List each line of the data that holds the string "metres", please.

**Raw data:**
^^^^
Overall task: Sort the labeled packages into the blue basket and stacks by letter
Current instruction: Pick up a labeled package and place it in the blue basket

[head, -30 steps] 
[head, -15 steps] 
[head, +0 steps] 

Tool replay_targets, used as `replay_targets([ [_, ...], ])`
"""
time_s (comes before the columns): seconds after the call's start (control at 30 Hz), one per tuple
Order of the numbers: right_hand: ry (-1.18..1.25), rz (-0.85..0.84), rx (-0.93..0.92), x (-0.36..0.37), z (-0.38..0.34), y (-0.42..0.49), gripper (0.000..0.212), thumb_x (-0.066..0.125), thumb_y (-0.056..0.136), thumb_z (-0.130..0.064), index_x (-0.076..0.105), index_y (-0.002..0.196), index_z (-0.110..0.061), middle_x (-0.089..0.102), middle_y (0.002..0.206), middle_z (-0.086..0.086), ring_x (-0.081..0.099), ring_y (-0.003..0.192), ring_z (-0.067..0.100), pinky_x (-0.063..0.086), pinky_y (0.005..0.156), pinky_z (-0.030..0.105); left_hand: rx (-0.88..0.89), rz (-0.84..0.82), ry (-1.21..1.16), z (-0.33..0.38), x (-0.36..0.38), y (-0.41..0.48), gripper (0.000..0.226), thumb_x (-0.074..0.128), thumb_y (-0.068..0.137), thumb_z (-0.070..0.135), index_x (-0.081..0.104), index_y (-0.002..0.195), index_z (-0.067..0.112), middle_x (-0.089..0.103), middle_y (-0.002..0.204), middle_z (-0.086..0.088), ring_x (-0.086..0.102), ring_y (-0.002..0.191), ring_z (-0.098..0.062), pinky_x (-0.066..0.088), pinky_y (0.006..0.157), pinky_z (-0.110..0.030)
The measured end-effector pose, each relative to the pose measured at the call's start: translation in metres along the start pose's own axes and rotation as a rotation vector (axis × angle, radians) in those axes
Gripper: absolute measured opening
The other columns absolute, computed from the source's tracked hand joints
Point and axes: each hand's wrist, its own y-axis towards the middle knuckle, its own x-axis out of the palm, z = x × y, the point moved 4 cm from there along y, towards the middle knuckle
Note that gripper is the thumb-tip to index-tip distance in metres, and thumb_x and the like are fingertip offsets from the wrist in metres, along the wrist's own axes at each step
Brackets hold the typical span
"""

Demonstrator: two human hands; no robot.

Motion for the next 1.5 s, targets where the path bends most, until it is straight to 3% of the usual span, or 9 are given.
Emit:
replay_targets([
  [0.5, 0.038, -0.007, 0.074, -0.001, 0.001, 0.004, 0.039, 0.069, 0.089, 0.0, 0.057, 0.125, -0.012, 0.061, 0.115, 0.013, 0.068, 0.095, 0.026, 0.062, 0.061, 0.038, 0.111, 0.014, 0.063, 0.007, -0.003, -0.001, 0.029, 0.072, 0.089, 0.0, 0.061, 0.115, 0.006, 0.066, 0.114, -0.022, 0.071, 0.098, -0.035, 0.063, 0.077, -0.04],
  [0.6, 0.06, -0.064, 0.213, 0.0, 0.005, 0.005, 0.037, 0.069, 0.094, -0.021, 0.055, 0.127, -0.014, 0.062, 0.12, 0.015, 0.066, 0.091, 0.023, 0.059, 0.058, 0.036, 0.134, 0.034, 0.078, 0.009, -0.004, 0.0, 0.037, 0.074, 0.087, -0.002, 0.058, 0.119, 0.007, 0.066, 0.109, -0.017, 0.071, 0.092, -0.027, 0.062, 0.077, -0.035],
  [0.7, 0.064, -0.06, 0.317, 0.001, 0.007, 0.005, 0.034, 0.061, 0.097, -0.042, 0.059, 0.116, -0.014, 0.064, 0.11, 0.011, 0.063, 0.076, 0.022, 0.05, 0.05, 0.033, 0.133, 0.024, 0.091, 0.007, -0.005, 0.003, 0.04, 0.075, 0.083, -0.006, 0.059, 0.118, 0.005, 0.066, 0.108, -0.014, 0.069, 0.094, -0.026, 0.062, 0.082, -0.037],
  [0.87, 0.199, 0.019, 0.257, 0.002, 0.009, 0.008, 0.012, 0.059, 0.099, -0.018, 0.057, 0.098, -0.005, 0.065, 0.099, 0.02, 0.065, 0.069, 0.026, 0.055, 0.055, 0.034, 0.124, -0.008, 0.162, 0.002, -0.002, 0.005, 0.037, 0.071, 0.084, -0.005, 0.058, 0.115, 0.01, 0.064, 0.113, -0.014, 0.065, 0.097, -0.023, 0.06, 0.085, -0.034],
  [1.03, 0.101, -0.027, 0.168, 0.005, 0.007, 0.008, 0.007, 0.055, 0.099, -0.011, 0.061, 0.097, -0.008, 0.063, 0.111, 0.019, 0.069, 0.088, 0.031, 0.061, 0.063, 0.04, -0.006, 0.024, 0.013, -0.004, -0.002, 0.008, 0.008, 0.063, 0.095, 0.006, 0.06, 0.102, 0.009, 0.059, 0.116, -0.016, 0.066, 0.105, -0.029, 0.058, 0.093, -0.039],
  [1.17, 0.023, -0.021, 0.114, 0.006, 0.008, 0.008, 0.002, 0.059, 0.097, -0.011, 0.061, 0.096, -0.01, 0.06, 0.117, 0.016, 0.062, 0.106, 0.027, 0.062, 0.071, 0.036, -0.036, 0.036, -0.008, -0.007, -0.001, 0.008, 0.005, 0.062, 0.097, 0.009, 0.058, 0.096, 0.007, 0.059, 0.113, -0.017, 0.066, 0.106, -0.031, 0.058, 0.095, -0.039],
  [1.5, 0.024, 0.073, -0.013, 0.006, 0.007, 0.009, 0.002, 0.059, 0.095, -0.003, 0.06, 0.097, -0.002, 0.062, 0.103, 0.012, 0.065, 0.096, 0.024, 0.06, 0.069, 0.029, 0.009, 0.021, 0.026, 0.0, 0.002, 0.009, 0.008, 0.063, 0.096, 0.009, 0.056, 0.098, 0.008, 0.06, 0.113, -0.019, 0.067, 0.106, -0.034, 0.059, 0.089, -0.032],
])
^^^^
**Completed exercise:**
The measured end-effector pose, each relative to the pose measured at the call's start: translation in metres along the start pose's own axes and rotation as a rotation vector (axis × angle, radians) in those axes
Note that gripper is the thumb-tip to index-tip distance in metres, and thumb_x and the like are fingertip offsets from the wrist in metres, along the wrist's own axes at each step

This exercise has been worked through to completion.